The controller 60 includes a power storage device such as a battery or super-capacitor to enable fail safe operation. When operating in fail safe mode, in the event that power is cut to controller and the locking mechanism is in the locked condition, the controller uses power stored in the power storage device to move the locking mechanism to the unlocked condition.

It can be seen that embodiments of the invention have at least one of the following advantages:

• • The locking mechanism mounted below floor level does not include any electrical driving parts such as an electric motor. Therefore, these parts are not susceptible to damage by way of ingress of water or other liquids which may be present on the floor.
  • The locking fingers of the mechanism are positively driven from the retracted position to the extended position and from the extended position back to the retracted position to provide reliable operation of the lock.

Any reference to prior art contained herein is not to be taken as an admission that the information is common general knowledge, unless otherwise indicated.

Finally, it is to be appreciated that various alterations or additions may be made to the parts previously described without departing from the spirit or ambit of the present invention.

Claims

1. A door locking installation comprising: a locking mechanism mounted below floor level in association with a door and including a locking element which is moveable between a retracted position and an extended position;an electrically powered actuator which is arranged to drive the locking mechanism by way of a mechanical linkage;the mechanical linkage separates the actuator from the locking mechanism; andwherein the actuator is mounted above floor level.
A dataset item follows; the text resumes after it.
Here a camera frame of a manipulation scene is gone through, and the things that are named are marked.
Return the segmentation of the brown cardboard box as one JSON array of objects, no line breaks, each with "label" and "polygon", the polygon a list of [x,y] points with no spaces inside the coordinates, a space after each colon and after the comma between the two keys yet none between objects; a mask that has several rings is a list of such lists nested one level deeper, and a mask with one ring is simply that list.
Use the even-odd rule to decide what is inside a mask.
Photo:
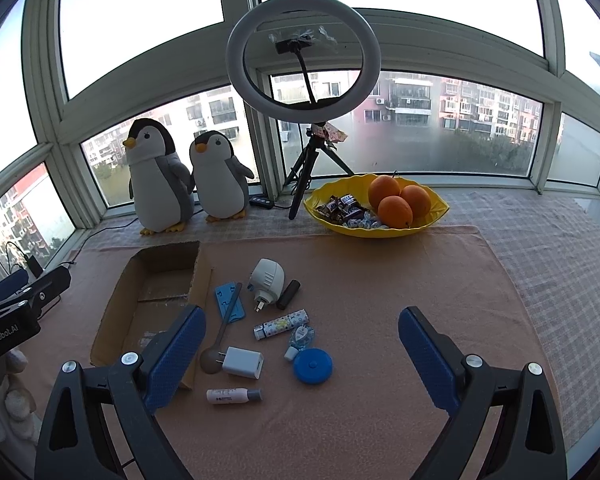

2. A door locking installation according to claim 1 wherein the mechanical linkage includes a flexible drive cable mounted in a flexible sheath.

3. A door locking installation according to claim 2 wherein the flexible drive cable is arranged to rotate within the flexible sheath.

4. A door locking installation according to claim 1 further including a power storage device to provide power to the lock in the event that mains power is lost.

5. A door locking installation according to claim 4 which is arranged to move the lock to an unlocked condition in the event that mains power is lost.

6. A locking mechanism which is arranged for mounting below floor level in association with a door including: a housing;a locking element is mounted in the housing and is associated with a threaded element;rotation of the threaded element causes movement of the locking element between a retracted position and an extended position.

7. A locking mechanism according to claim 6 wherein the locking element includes two projecting fingers.

8. A locking mechanism according to claim 6 wherein, when in the extended position, the locking element is arranged to rotate between a first position and a second position.

9. A locking mechanism according to claim 8 wherein the housing includes guide means which controls rotational movement of the locking element.

10. A locking mechanism according to claim 9 wherein the guide means includes grooves provided on the inside surface of the housing.